Ten Habits of Bad Web Design

Every self-proclaimed “web designer” and “expert” does not necessarily know what she or he is doing. More often than not they are simply sales types who have decided “there is money to be made” in selling web sites, and they’ll fast talk inexperienced people into buying from them. Baseline Magazine reports ten of the worst mistakes you can make in website design in their article at http://www.baselinemag.com/c/a/Intelligence/Ten-Habits-of-Bad-Web-Design-171565/ Basically, these mistakes give the same impression as the fast talking salesman in a pink suit with green stripes, white shoes, and two teeth missing hawking his wares out of a suitcase as he stands in the opening to an alley and watches for police.

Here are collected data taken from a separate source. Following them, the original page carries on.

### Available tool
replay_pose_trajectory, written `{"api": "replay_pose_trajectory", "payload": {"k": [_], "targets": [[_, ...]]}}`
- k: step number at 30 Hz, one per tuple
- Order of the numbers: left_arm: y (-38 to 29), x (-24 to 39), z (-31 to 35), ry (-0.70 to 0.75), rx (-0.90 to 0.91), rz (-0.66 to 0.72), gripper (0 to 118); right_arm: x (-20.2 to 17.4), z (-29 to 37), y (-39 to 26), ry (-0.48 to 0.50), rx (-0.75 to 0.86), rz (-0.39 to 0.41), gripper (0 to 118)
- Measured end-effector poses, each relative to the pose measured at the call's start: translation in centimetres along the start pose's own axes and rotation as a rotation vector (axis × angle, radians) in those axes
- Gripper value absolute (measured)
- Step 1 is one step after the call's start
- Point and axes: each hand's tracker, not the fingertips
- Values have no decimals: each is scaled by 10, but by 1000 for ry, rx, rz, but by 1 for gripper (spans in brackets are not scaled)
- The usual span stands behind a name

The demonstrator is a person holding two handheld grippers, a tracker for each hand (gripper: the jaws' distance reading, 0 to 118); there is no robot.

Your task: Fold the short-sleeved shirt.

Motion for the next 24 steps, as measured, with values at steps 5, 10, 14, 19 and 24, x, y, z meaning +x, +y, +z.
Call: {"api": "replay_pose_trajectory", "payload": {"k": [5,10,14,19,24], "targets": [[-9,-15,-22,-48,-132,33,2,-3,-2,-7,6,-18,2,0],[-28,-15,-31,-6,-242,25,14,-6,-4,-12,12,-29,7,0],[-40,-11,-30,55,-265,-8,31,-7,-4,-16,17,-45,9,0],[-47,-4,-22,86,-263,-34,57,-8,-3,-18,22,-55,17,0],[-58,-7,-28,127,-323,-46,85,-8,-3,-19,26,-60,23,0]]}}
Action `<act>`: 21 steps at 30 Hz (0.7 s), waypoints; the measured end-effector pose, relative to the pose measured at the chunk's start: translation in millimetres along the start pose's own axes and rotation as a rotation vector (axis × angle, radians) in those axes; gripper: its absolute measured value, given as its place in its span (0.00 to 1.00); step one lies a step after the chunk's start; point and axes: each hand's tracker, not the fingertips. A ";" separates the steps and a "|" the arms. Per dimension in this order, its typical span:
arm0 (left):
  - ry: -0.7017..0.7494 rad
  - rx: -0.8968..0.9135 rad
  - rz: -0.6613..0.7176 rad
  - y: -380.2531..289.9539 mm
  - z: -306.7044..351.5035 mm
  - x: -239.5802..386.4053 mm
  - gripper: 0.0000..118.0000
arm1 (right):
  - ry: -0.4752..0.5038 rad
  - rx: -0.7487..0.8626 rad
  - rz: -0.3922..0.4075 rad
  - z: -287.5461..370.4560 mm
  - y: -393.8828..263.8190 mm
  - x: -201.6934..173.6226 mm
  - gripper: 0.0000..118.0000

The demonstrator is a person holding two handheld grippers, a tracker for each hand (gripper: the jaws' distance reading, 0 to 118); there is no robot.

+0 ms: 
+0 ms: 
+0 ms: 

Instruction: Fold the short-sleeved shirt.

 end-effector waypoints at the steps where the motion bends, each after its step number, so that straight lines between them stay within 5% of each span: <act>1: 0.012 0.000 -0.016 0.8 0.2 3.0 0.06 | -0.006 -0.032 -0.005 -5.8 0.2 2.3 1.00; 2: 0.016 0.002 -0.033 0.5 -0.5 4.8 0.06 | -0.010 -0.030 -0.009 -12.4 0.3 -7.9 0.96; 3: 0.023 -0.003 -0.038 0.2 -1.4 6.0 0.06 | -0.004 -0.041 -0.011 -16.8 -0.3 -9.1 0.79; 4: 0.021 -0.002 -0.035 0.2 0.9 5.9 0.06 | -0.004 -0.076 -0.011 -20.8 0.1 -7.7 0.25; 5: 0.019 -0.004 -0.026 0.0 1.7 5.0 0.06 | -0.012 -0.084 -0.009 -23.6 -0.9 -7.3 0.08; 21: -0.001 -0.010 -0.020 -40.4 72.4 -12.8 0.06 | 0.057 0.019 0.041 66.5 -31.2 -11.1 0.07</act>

1. Shouting — Scrolling text, automatic launches of video and audio, and screen-grabbing ads are all turnoffs.

2. Clutter — An over-abundance of links, boxes, and menus paralyzes visitors with uncertainty, not to mention eye-strain.

3. Unfriendliness — Prescription-label-sized text, ill-used white space, links represented by obscure, unfamiliar icons … these are helping your visitors how?

4. Navigation Hazards — Broken or misdirected links, poorly worded links, an inability to go directly back to the home page—all will drive your visitors batty, if they even stick around.

5. Catastrophic Colors — We’re already on your site. Why the gaudy display of plumage to get our attention?

6. Lack of Contrast — Some color is good. Keeping a visitor’s interest requires balance.

7. Runaway Text — Hiding text off to the side or below the screen without easy scrolling tells users you just don’t care if they read it.

8. Drop-Down Debacles — Drop-down menus that disappear below the visible page and prevent visitors from getting at those unseen links are site-killers.

9. Devilish Details — Grammar gaffes and errors in spelling or fact-checking leave a lasting impression, and not a good one.

10. Printing Problems — Print-configured pages should actually print easily and in a usable fashion.

It does take effort to avoid some of these, and sometimes things such as spelling errors do creep in, but they should be fixed as soon as they are found.  Before even beginning to create a web site one should first decide what the message is and to whom it is directed. Then one chooses appropriate colors, then fonts, layout, and other design details.

For an individual, it may make sense to just use the one minute “instant web site” tools provided by many web hosting companies, such as GoDaddy.com who has a nice selection of very easy to use tools — click, wait a minute, ah, instant web site — and their hosting packages are cheap. In fact some of these tools, for example Web Site Tonight, will even prompt you for your purpose, likes and dislikes, and fill in some content for you.

For a professional, if you can’t or don’t have time, to carefully scope out exactly what you want, at least set up one of the professional looking blog packages, such as WordPress, specify “static pages” with the standard information every web site needs (About Us, Privacy Policy, Contact), and choose a template with a color scheme that evokes the impression that you want. You can see this approach on some of our sites at http://jdnash.org and http://alt-fw.org. By starting in this way you will start working out what you really need in a web site and keep notes for later, when you do have time to think it through in advance and do a nice job.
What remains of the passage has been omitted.